Items from a dataset
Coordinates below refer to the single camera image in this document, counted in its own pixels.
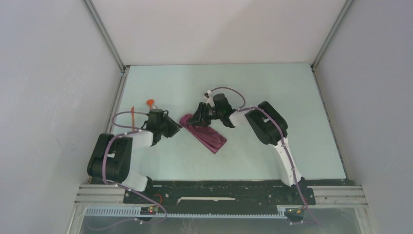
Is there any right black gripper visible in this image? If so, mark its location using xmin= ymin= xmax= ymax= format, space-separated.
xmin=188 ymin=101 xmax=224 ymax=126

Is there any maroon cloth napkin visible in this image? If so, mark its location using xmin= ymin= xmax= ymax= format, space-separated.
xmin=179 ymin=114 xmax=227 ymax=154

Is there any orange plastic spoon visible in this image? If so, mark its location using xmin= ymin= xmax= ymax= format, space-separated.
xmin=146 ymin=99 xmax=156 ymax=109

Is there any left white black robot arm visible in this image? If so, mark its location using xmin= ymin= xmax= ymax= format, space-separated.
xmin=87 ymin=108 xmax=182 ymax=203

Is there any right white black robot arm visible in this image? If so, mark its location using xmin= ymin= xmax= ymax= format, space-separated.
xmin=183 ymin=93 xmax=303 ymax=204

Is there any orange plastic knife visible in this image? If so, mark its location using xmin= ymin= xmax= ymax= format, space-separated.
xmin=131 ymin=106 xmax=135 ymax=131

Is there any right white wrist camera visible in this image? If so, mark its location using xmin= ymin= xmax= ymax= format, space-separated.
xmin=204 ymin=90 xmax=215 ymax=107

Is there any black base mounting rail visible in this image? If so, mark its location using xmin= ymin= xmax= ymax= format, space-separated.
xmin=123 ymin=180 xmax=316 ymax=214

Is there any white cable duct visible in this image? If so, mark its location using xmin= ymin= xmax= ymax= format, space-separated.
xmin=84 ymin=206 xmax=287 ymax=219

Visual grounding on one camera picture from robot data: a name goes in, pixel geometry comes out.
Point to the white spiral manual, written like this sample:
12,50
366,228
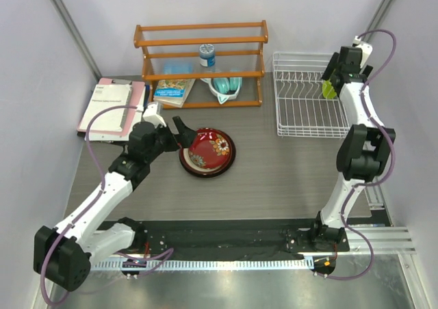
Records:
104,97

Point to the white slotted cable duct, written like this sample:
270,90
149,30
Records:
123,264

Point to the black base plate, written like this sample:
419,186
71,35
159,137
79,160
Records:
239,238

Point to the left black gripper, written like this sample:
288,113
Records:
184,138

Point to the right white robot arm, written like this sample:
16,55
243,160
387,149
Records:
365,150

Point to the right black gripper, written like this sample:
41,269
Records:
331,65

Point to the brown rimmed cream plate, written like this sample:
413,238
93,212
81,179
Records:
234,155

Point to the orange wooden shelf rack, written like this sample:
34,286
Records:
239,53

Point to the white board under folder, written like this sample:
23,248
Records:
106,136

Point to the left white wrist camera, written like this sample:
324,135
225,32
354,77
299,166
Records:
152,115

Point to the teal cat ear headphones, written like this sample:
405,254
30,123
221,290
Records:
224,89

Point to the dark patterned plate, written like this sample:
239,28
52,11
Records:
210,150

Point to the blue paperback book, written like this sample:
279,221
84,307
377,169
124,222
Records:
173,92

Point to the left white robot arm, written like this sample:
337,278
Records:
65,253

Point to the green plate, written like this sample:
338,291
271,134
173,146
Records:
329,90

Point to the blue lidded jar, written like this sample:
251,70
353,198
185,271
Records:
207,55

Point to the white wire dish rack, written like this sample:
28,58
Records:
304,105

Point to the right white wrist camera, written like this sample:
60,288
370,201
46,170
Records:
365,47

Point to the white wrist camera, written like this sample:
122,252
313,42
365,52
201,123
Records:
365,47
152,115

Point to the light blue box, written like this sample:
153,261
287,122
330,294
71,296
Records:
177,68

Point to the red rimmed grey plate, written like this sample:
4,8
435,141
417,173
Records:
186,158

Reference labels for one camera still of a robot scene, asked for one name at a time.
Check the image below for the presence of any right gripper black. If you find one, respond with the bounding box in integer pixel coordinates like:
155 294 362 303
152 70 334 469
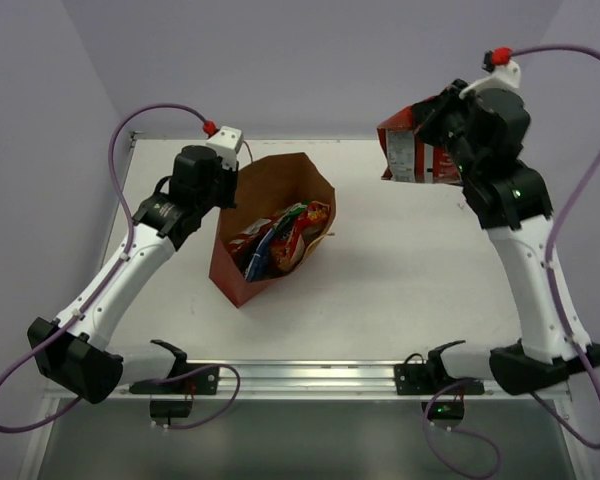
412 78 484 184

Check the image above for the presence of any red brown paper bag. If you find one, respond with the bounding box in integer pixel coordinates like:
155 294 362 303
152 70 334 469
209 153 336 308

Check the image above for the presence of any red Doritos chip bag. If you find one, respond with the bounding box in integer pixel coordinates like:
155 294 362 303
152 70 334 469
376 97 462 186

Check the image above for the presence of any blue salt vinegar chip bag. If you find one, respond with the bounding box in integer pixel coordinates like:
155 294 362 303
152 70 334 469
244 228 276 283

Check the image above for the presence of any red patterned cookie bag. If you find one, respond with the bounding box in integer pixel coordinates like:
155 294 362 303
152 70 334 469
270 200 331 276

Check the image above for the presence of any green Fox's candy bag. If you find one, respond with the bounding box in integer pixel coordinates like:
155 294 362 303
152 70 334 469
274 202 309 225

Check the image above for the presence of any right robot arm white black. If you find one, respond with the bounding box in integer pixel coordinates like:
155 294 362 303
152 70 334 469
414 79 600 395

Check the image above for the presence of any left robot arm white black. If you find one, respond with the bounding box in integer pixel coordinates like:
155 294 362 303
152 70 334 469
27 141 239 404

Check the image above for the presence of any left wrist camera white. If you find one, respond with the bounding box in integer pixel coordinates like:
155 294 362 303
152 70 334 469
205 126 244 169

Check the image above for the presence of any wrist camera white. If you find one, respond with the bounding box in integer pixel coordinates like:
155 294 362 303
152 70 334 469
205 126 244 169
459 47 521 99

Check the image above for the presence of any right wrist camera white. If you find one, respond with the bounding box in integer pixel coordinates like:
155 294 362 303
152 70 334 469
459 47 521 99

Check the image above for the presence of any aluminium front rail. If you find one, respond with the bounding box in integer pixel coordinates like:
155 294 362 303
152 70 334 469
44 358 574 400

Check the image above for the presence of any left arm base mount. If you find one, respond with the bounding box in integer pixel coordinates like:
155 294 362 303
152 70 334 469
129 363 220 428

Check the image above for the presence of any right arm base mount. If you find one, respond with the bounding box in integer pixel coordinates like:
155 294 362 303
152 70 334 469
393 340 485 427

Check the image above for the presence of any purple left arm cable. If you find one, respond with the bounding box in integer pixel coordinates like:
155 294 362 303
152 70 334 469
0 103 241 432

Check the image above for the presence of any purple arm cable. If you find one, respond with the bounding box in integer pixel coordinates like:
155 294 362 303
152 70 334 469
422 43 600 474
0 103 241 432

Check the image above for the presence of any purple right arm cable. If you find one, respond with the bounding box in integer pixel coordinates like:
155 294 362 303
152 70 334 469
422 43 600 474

#### [Problem to work on]
In the lines above, find the word "below" and copy each line that contains it.

#### [Expected output]
Coordinates below refer to the single camera image in this document, counted in its own pixels.
Check the image below for the presence of any right gripper black. If you find one, respond with the bounding box in integer pixel coordinates like:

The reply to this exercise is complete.